Tally how many lines in the data hold the word "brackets", and give the result with no other text.
────────────────────────────────────────
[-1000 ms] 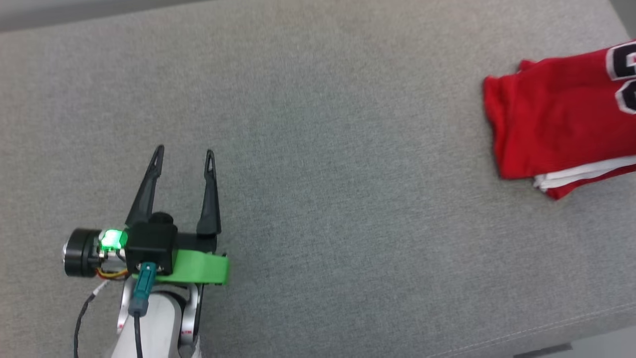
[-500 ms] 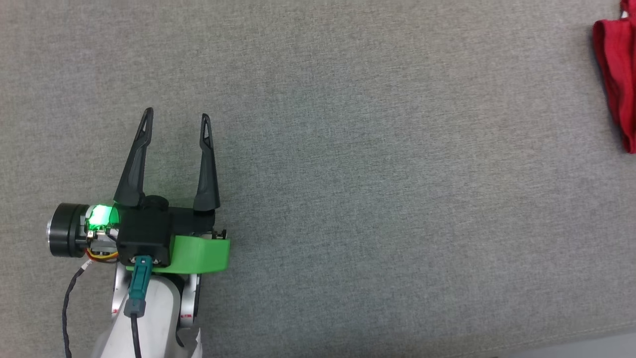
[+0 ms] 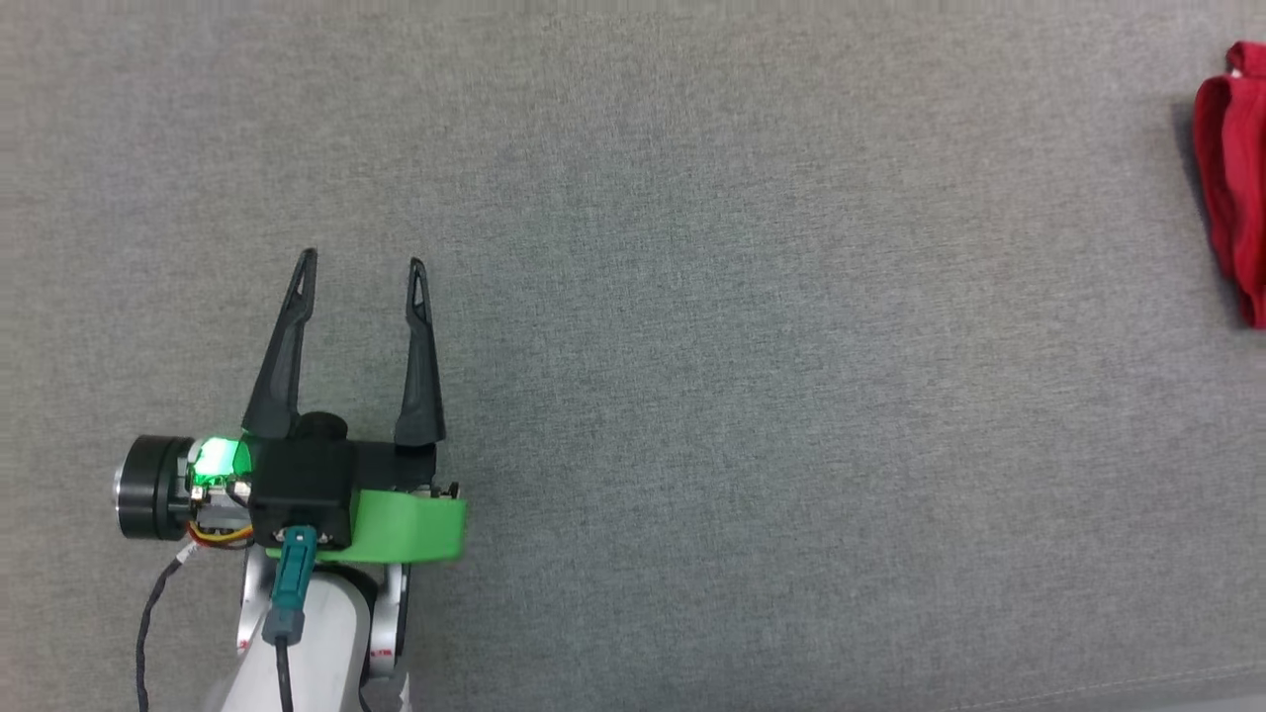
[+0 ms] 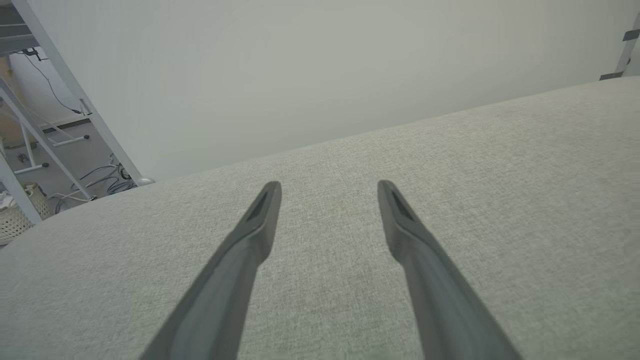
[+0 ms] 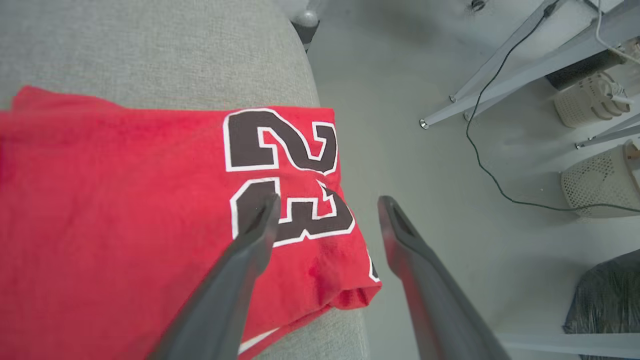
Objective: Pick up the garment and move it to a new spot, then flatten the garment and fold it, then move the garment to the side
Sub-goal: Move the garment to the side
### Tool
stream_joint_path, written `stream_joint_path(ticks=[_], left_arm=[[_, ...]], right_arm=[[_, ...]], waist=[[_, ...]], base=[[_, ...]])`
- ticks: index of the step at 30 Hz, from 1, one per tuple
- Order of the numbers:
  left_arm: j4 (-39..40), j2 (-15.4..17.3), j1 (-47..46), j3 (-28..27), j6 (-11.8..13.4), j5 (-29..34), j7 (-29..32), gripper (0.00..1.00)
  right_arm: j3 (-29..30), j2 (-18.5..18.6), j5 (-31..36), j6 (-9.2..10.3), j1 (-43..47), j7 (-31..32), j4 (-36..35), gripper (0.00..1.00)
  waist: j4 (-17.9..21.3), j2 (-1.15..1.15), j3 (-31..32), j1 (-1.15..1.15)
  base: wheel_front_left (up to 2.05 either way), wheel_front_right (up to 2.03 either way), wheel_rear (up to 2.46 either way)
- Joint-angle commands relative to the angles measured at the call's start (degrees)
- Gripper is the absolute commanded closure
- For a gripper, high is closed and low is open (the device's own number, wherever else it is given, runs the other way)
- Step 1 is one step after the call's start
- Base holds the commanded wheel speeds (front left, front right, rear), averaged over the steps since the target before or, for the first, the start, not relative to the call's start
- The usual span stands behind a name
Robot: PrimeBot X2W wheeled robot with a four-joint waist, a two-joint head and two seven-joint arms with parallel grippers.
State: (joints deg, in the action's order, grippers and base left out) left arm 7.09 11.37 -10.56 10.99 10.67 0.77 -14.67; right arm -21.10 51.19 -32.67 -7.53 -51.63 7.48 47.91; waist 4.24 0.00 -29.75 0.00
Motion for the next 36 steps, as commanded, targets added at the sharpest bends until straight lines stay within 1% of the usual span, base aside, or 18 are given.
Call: stream_joint_path(ticks=[1, 7, 10, 13, 17, 20, 24, 26, 28, 32, 36], left_arm=[[-0.43, 0.14, 1.2, 0.16, 0.4, -0.51, -0.33, 0.0], [-1.12, 0.25, 4.83, -0.28, 0.76, -1.72, -0.33, 0.0], [-1.42, 0.31, 6.54, -0.75, 0.86, -2.27, -0.33, 0.0], [-1.8, 0.2, 8.0, -1.12, 0.87, -2.77, -0.33, 0.0], [-2.63, 0.04, 9.62, -1.27, 0.49, -3.24, -0.33, 0.0], [-3.34, -0.05, 10.47, -1.48, 0.19, -3.49, -0.33, 0.0], [-4.12, -0.21, 11.32, -1.86, -0.15, -3.79, -0.33, 0.0], [-4.48, -0.34, 11.64, -1.99, -0.33, -3.88, -0.33, 0.0], [-4.76, -0.49, 11.85, -2.07, -0.57, -3.97, -0.33, 0.0], [-5.52, -0.82, 12.29, -2.31, -0.93, -4.12, -0.33, 0.0], [-6.5, -1.22, 12.46, -2.38, -1.38, -4.17, -0.33, 0.0]], right_arm=[[-0.4, -0.24, 0.39, 0.04, 1.61, -2.34, -0.77, 0.0], [1.98, -1.34, 1.79, 0.04, 4.52, -13.65, -6.24, 0.0], [4.79, -3.9, 2.84, 0.04, 6.46, -18.77, -10.68, 0.0], [7.9, -6.96, 5.06, 0.04, 9.38, -21.13, -16.22, 0.0], [13.55, -12.33, 8.66, 0.04, 14.71, -22.27, -24.86, 0.0], [16.79, -17.87, 12.01, 0.04, 19.73, -22.43, -32.82, 0.0], [19.16, -25.42, 15.88, 0.04, 27.26, -22.45, -42.24, 0.0], [19.44, -28.6, 17.38, 0.04, 30.78, -22.46, -45.35, 0.0], [19.27, -31.4, 19.25, 0.04, 34.21, -22.46, -47.46, 0.0], [18.85, -36.71, 21.04, 0.04, 40.62, -22.46, -48.85, 0.0], [19.96, -40.78, 21.91, 0.04, 46.37, -22.47, -49.59, 0.0]], waist=[[0.06, 0.0, 5.53, 0.0], [0.07, 0.0, 11.23, 0.0], [-0.2, 0.0, 13.79, 0.0], [-0.68, 0.0, 15.97, 0.0], [-1.6, 0.0, 18.45, 0.0], [-2.26, 0.0, 19.98, 0.0], [-3.08, 0.0, 21.6, 0.0], [-3.55, 0.0, 22.25, 0.0], [-4.0, 0.0, 22.75, 0.0], [-4.86, 0.0, 23.82, 0.0], [-5.74, 0.0, 24.82, 0.0]], base=[[0.0, 0.0, 0.0], [0.0, 0.0, 0.0], [0.0, 0.0, 0.0], [0.0, 0.0, 0.0], [0.0, 0.0, 0.0], [0.0, 0.0, 0.0], [0.0, 0.0, 0.0], [0.0, 0.0, 0.0], [0.0, 0.0, 0.0], [0.0, 0.0, 0.0], [0.0, 0.0, 0.0]])
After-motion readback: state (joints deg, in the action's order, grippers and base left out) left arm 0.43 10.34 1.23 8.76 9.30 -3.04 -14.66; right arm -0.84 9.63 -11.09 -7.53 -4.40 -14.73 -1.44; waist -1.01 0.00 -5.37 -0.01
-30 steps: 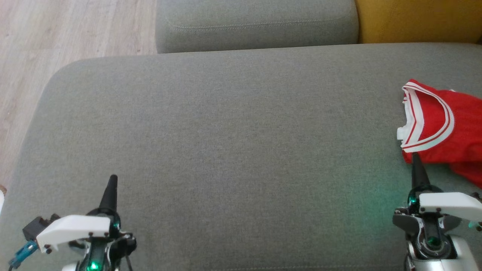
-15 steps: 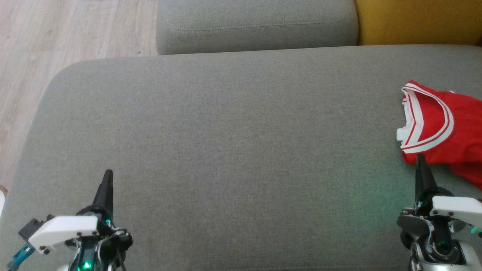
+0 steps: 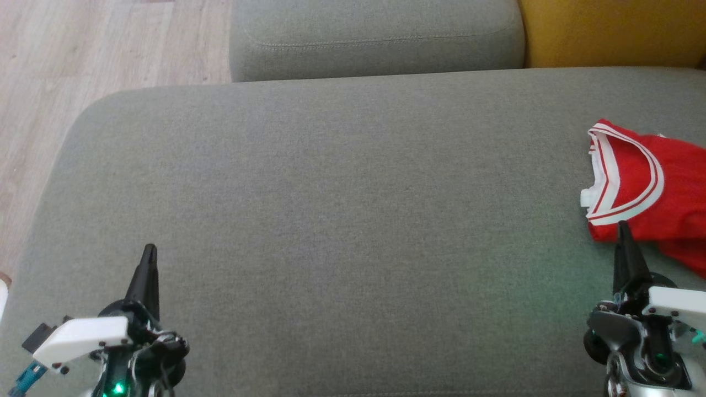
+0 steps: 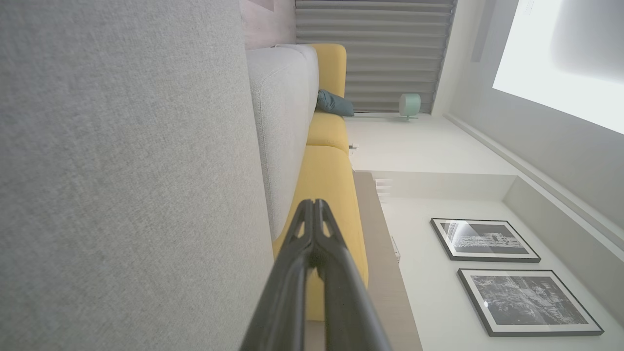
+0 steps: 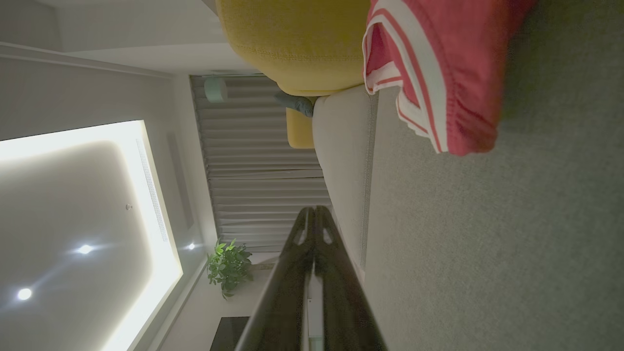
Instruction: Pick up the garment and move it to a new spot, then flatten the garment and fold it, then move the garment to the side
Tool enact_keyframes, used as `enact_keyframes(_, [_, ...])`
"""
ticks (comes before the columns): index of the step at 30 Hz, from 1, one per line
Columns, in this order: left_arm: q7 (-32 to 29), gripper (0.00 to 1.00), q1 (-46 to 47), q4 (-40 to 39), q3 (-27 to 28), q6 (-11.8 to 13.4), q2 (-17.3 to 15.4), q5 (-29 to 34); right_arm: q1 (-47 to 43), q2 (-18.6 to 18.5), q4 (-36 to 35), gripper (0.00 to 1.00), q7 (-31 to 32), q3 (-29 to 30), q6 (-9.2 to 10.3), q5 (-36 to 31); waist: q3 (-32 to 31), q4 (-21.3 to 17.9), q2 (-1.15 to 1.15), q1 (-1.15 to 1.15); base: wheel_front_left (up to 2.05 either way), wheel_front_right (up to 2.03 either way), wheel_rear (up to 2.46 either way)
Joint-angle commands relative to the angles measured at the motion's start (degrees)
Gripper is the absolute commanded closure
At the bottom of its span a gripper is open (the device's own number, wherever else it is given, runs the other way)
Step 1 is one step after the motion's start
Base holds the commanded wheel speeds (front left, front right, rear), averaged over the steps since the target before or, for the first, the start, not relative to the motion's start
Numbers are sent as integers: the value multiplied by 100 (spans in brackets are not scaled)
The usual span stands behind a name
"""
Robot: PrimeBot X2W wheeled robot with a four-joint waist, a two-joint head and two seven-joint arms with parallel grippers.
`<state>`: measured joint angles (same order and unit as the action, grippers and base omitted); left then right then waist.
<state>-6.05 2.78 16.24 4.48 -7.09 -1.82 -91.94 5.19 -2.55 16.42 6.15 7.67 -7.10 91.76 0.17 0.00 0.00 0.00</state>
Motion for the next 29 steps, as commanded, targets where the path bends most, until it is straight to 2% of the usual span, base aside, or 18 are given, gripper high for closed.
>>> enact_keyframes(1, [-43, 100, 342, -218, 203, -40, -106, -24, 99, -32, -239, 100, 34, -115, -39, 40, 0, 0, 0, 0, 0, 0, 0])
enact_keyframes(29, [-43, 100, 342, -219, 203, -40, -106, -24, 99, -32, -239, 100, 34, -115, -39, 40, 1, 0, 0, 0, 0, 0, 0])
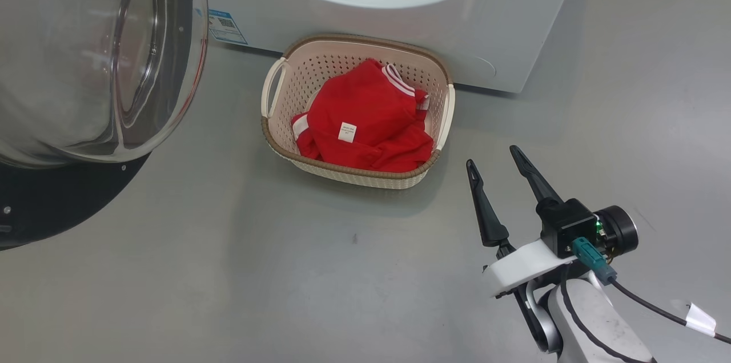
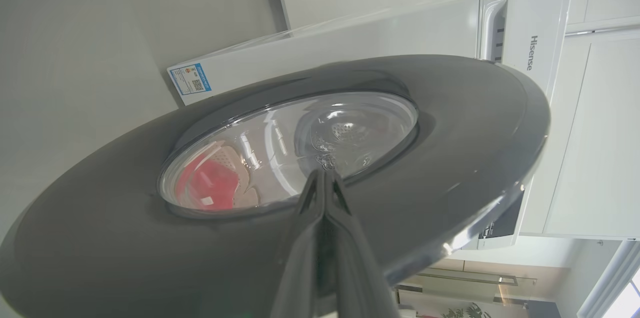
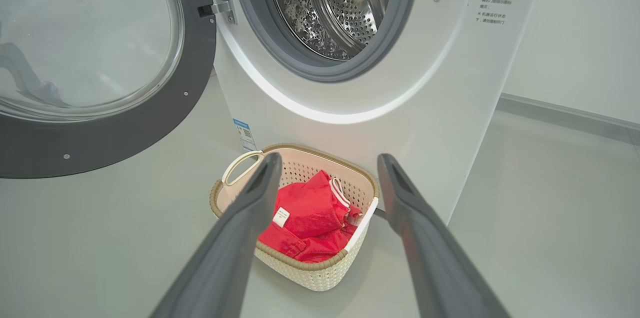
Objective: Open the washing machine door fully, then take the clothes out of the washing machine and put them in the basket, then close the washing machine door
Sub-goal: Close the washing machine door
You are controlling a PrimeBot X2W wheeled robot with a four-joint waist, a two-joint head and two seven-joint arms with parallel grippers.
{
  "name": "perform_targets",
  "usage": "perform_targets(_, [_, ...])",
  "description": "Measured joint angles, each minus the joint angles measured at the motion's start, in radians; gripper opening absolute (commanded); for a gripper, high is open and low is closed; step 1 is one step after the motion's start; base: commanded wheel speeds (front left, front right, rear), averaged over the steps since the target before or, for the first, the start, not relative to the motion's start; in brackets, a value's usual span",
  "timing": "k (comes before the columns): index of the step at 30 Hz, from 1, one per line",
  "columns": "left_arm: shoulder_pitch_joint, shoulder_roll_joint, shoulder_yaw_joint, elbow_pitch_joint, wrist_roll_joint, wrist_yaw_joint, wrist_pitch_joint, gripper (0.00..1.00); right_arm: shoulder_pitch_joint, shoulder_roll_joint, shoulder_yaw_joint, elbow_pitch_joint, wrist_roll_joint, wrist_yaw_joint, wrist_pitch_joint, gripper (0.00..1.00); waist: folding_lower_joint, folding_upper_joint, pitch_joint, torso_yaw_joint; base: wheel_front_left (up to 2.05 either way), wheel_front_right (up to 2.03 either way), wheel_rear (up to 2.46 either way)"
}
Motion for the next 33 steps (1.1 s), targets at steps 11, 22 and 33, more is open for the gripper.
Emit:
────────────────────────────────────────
* [The completed task] 2